Usually a good compromise between the differing load and query performance requirements is to use an intermediate level like MONTH as the partition level. Time series calculations within a month (week to date, month to date, and so on) are fast and higher level calculations like year to date needs to refer to 12 partitions at most. Also this way the monthly partition is defined and created only one time (that is during the initial load on first of each month) and is then reused for each subsequent load that month. The aggregation process may be triggered off at the month level (instead of specific day level) and some redundant aggregations (of previously loaded dates of current month) may occur each time but it should result in satisfactory load and query performance.

Cube Data Maintenance Methods

While developing a dimensional model of your data, it is a good idea to map and load each object immediately after you create it so that you can immediately detect and correct any errors that you made to the object definition or the mapping.

However, in a production environment, you want to perform routine maintenance as quickly and easily as possible. For this stage, you can choose among data maintenance methods. You can refresh all cubes using the Maintenance Wizard. This wizard enables you to refresh a cube immediately, or submit the refresh as a job to the Oracle job queue, or generate a PL/SQL script. You can run the script manually or using a scheduling utility, such as Oracle Enterprise Manager Scheduler or the DBMS_SCHEDULER PL/SQL package. The generated script calls the BUILD procedure of the DBMS_CUBE PL/SQL package. You can modify this script or develop one from the start using this package.

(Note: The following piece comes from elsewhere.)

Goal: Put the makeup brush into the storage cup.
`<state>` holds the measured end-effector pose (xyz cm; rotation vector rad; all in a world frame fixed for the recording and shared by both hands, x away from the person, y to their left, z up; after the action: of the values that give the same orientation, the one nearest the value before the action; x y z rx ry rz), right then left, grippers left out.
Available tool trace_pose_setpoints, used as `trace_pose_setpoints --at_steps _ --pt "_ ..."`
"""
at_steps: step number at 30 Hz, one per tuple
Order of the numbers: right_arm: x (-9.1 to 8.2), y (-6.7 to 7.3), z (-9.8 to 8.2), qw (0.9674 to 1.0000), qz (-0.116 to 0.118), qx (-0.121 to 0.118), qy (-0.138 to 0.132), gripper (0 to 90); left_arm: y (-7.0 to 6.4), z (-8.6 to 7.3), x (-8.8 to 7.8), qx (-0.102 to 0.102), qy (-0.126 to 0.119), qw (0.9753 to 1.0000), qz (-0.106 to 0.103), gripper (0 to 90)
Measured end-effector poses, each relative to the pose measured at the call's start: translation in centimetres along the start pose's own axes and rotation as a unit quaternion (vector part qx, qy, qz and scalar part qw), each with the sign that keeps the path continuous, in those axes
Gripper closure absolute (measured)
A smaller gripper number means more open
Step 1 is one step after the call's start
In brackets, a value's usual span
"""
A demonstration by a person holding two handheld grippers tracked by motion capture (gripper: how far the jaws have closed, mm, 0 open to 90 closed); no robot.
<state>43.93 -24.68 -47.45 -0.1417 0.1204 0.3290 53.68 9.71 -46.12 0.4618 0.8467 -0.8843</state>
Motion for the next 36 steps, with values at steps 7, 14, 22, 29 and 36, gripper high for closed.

The data for a partitioned cube is loaded and aggregated in parallel when multiple processes have been allocated to the build. You are able to see this in the build log.

In addition, each cube can support these data maintenance methods:

  • Custom cube scripts

  • Cube materialized views

If you are defining cubes to replace existing materialized views, then you use the materialized views as an integral part of data maintenance. Note, however, that materialized view capabilities restrict the types of analytics that can be performed by a custom cube script.

Note:

See the following OBE tutorial for an example of how Oracle uses cube materialized views for transparent access to a relational star schema.:

  • "Querying OLAP 11g Cubes"

To access the tutorial, open the Oracle Learning Library in your browser by following the instructions in Oracle Technology Network; and, then, search for the tutorial by name.